A show stopping vegetarian recipe for Mushroom and Onion Tart
2 onions, peeled and sliced into half rings
2 T (30 ml) white vinegar (any cheap supermarket one)
¼ cup (60 ml) water
2 T (30 ml) balsamic vinegar
¼ cup (60 ml) soft brown sugar
1 t (5 ml) Ina Paarman’s Seasoned Sea Salt
500 g Ina’s sour cream pastry or store bought all butter puff pastry
1 egg yolk
a pinch of salt
a pinch of sugar
1 x 200 g Ina Paarman’s Ready to Serve Cheese Sauce
8 brown mushrooms
Ina Paarman’s Garlic Pepper Seasoning
sprigs of thyme
Place the sliced onions in a saucepan. Add white vinegar and water. Boil open for 5 minutes while stirring now and again. Strain and discard vinegar water. To the same saucepan with the onions, add the balsamic vinegar, sugar and Seasoned Sea Salt. Boil with lid on for ± 30 minutes until thick and jammy. Cool.
Adjust oven rack to middle position. Preheat oven to 200°C. Roll out pastry, lift onto baking paper and cut into a rectangle 30 cm x 15 cm.
Using a pizza wheel or small sharp knife. Cut 1 cm wide pastry strips from the off-cuts to build up the edges.
Make an egg wash by beating the egg yolk, salt and sugar together and glue the edge strips down with a little egg wash.

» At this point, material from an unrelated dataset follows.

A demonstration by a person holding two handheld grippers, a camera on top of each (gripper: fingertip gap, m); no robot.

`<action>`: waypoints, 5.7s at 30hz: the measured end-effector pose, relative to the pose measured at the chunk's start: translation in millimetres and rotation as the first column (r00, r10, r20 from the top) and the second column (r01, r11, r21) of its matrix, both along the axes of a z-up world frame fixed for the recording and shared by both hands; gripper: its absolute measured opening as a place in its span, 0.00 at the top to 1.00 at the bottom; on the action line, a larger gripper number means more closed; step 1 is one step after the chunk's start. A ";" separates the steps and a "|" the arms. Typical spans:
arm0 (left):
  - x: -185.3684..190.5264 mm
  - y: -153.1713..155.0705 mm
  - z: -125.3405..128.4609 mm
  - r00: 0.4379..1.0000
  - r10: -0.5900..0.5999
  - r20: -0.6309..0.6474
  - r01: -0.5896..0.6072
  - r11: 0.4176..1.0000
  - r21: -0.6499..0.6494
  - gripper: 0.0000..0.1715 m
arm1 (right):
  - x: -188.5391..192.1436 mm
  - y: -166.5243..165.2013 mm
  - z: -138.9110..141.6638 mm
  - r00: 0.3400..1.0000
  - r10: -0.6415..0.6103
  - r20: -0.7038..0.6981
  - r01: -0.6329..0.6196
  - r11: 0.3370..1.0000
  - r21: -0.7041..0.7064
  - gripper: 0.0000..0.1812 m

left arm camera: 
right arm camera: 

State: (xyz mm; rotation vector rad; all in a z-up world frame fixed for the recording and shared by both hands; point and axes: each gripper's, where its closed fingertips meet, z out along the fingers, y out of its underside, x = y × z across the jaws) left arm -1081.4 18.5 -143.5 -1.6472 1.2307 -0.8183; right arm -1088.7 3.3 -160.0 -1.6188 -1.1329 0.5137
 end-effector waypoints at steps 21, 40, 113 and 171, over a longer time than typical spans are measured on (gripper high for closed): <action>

Prick the centre all over with a fork. Cover the pastry with baking paper and weigh down the centre using pottery balls or dried beans. Bake blind for 15 minutes.
Spread the cooled onion mixture over the middle portion of the pre-baked pastry, squeeze Cheese Sauce over onion and carefully spread.
Be sure not to go onto the outer edge. Position mushrooms rounded side down on tart.
Season mushrooms lightly with Garlic Pepper Seasoning and drizzle with a little olive oil. Brush outer edge of pastry with egg wash.
When brushing the pastry with the egg yolk, do not allow it to run down the sides as it will stop the pastry from puffing up.
Brushing with egg wash gives the pastry a glossy finish. Bake for 18 – 20 minutes.